After my last post I spent a full day chasing my bug with very little progress. Around 7pm, just as I was winding down for the day I found a small clue. It didn't seem like much, but it was nice to end the day on any sort of positive note.
This morning, using the clue, I was able to find the problem. It didn't turn out to be a low level synchronization issue, it was a higher level logical error, although still related to concurrency. That explained the consistency in the error. I had missed one type of transaction conflict, and that meant under certain circumstances one transaction would overwrite another. The fix was easy (two lines of code) once I figured it out.
Even with the clue, it wasn't exactly easy to track down. I ended up digging through a 100,000 line log file. Luckily I wasn't just looking through it, I was searching for particular things. It was a matter of finding the particular 50 lines where the error happened. After that it was fairly obvious.

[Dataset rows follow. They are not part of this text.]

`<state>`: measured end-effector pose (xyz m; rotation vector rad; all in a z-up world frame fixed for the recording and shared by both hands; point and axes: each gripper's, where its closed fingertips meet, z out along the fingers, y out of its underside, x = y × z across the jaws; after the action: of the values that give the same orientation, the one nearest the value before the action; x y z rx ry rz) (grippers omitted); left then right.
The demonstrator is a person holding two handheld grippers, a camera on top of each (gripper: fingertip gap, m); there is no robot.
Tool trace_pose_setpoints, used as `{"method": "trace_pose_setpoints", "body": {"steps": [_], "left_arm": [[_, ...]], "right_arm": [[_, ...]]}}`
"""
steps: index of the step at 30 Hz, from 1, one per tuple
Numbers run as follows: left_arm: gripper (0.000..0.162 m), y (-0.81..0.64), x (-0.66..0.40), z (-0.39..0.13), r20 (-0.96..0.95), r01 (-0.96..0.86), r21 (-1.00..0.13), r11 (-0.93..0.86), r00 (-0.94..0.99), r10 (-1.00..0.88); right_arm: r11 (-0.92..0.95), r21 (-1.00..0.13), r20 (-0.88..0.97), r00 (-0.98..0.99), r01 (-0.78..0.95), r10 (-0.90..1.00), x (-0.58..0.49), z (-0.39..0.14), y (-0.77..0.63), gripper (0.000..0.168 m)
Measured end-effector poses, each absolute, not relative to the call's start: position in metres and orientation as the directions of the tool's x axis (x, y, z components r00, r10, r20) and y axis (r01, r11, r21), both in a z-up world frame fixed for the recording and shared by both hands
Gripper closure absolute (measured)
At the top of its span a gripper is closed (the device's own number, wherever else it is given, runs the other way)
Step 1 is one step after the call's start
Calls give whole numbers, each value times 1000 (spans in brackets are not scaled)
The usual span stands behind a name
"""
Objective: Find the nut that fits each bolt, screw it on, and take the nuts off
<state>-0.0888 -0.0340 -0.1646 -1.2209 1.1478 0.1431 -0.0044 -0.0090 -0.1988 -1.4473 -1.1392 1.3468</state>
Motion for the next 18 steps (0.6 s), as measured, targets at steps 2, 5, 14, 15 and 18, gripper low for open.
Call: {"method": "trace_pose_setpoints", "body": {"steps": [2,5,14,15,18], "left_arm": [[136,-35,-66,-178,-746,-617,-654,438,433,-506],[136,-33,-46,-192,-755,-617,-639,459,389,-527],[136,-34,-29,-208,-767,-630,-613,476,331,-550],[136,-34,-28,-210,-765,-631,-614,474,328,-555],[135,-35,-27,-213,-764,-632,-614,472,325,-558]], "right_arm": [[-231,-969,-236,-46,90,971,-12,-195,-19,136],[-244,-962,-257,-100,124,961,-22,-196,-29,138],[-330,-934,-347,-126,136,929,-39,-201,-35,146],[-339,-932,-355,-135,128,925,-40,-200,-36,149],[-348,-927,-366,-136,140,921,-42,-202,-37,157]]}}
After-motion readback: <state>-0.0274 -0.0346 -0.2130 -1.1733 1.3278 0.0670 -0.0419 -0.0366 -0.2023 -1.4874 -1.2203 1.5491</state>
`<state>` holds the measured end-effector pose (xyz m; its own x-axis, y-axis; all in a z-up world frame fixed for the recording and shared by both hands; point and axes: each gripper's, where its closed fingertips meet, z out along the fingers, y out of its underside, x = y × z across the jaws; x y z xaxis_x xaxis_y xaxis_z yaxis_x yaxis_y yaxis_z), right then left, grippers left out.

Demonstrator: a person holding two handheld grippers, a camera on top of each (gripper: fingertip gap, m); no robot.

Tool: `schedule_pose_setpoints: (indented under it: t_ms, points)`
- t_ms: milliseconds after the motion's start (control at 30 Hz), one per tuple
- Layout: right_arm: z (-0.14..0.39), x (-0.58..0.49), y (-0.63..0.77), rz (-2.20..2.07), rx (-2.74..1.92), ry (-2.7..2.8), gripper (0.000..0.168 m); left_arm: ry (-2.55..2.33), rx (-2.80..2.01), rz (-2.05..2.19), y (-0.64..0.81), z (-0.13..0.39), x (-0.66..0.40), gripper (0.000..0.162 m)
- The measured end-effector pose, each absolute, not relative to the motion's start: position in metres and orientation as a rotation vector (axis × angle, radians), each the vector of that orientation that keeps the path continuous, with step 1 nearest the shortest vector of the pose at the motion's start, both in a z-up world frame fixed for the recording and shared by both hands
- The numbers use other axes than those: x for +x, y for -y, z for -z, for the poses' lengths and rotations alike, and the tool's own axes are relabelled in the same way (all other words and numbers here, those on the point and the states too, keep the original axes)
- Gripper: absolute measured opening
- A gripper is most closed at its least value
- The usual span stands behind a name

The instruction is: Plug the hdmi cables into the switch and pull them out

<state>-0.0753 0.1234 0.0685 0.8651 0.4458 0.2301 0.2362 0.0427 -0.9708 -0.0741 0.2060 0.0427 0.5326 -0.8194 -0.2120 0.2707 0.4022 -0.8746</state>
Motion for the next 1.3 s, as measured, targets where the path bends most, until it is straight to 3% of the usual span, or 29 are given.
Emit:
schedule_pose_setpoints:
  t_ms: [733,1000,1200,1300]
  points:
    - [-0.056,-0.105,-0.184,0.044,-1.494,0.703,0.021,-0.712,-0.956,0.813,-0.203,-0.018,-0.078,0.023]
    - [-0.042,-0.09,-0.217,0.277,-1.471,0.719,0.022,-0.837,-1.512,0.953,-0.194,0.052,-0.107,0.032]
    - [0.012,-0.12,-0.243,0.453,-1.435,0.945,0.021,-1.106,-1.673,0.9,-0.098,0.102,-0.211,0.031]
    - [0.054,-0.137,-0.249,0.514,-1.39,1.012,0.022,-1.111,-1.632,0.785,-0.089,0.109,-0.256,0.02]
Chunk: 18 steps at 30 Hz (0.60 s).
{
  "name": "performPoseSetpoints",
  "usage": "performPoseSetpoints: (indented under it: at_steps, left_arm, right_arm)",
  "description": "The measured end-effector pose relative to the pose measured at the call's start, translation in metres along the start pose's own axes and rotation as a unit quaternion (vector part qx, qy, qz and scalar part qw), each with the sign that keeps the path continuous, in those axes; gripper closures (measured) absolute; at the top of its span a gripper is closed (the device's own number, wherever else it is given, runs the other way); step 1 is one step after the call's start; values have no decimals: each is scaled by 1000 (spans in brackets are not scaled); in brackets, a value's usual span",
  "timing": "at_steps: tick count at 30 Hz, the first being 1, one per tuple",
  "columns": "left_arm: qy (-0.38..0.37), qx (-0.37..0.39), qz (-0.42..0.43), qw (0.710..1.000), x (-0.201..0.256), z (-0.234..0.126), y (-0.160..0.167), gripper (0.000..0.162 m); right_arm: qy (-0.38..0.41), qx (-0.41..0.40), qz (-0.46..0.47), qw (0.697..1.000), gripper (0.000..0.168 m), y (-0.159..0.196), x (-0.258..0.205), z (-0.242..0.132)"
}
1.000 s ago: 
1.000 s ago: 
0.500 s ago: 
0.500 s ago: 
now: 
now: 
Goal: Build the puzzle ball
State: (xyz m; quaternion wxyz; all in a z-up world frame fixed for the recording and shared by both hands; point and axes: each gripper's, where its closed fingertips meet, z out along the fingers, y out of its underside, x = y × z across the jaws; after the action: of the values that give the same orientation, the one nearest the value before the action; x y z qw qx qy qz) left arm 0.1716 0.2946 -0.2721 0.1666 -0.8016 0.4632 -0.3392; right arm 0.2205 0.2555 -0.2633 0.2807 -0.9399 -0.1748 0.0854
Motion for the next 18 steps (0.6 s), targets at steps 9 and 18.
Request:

Since fixing the bug I've run millions of iterations of a variety of scenarios for as long as 30 minutes with no problems. This evening I'll let it run for a couple of hours. I'll also think up some additional testing scenarios - there are still a few things that I'm not exercising.
Cleaning up the code before sending it to version control I found an entire data structure (a hash map of transactions) that wasn't being used! I was carefully adding and removing from it, but I never actually used it. I must have at some point. So I removed it and everything worked the same. Humorous.
I don't want to be overly optimistic, I'm sure there are still bugs (there always are), but it's starting to feel like I'm over the worst of it.